HUNTLEY, Judge, Pro Tem.

Wanda Hardcastle, then a resident of Jefferson County, was institutionalized first at the Idaho State School and Colony in Nampa, Idaho on June 23, 1932 and ultimately in a nursing home in Ada County in 1980. In 1980 Hardcastle applied to Jefferson County for medical benefits. Jefferson County denied her application for indigent benefits to pay for medications not reimbursed by Idaho State Medicaid. Good Samaritan Nursing Home of Boise, Idaho, filed a second application on behalf of Hardcastle, dated May 25, 1983, for medication dating back to September 8, 1980. Jefferson County also denied this application. The May 25, 1983 application stated Hardcastle’s total resources included $170 per month in Social Security benefits and $90 in cash.

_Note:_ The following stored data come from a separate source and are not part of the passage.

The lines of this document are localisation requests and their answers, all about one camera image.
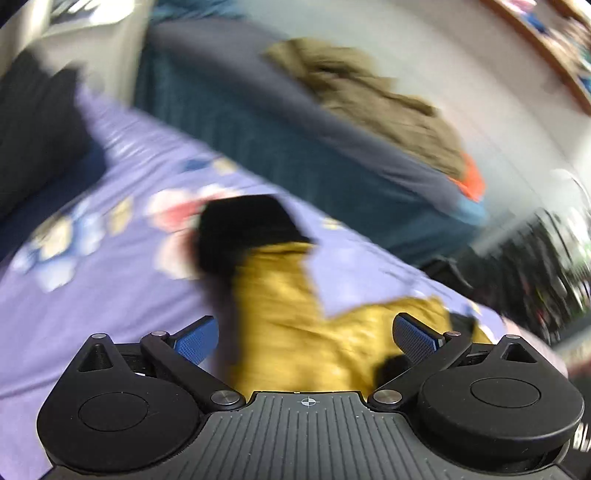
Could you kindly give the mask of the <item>golden satin jacket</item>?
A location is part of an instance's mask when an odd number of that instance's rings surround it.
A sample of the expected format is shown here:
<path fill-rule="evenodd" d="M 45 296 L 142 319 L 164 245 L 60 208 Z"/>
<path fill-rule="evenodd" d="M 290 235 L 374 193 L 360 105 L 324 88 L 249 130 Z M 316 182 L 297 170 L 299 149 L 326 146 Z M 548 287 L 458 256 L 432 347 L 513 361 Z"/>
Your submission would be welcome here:
<path fill-rule="evenodd" d="M 270 195 L 215 199 L 199 213 L 199 269 L 229 288 L 235 350 L 229 382 L 256 391 L 359 391 L 369 396 L 410 365 L 394 343 L 393 321 L 407 313 L 439 334 L 489 338 L 473 317 L 450 313 L 436 297 L 401 297 L 332 317 L 322 313 L 304 267 L 314 243 Z"/>

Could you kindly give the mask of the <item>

The Jefferson County Commissioners granted Hardcastle’s request for an indi-gency hearing. Hardcastle appeared through her attorney. No witnesses were called at that hearing, in support of her indigency claim. The county again denied the claim submitted by Good Samaritan on behalf of Hardcastle.

Hardcastle petitioned for judicial review in district court. The court held for Hard-castle and remanded the case to the county for determination of the amount of the entitlement. The court limited the county’s obligation to amounts due on and after July 1, 1983. The parties stipulated that if the county were obligated, as the district court held it was, then the amount owed to Hardcastle for the period July 1, 1983, to March 29, 1985, was $2,629.14.

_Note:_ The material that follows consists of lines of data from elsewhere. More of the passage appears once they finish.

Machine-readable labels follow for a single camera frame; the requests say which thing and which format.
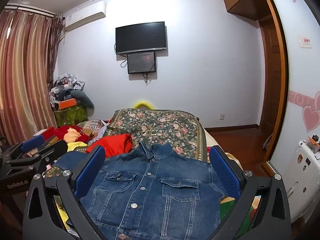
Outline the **clutter pile of clothes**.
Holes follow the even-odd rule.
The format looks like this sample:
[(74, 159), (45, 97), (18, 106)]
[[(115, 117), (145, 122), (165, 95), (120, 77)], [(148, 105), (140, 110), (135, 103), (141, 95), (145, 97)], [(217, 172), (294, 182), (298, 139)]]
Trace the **clutter pile of clothes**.
[(49, 92), (49, 101), (52, 106), (65, 101), (70, 96), (72, 90), (82, 91), (85, 81), (80, 81), (70, 73), (65, 73), (57, 77), (53, 88)]

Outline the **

[958]*958On appeal to this Court, Jefferson County argues it timely rejected Hardcastle’s initial application and that Good Samaritan then failed to submit a timely application on behalf of Hardcastle. Jefferson County further asserts Hardcastle failed to carry her burden of proof at the indigency hearing and that in any event the county cannot be obligated for medication bills beyond the Medicaid reimbursement of $30.00 per month. The district court held the county failed to make a written denial within sixty days of receipt of Good Samaritan’s application as required by I.C. § 31-3505. St. Luke’s Regional Medical Center, Ltd. v. Gem County, 107 Idaho 998, 999, 695 P.2d 383, 384 (1985). This statutory time requirement is strictly enforced. Ottesen v. Board of Commissioners of Madison County, 107 Idaho 1099, 1101, 695 P.2d 1238, 1240 (1985).

I.

I.C. § 31-3505 reads:

If the board of county commissioners fails to act upon an application within sixty (60) days from the receipt of said application, it shall notify the applicant in writing, or upon its failure to give notice within said time, the application shall be deemed approved, and the applicant entitled to payment as if said application had been approved.
If the application is denied, the applicant may request a hearing before the board of county commissioners. The applicant shall be entitled to judicial review of the decision of the board, in substantially the manner provided in the administrative procedures act, chapter 52, title 67, Idaho Code.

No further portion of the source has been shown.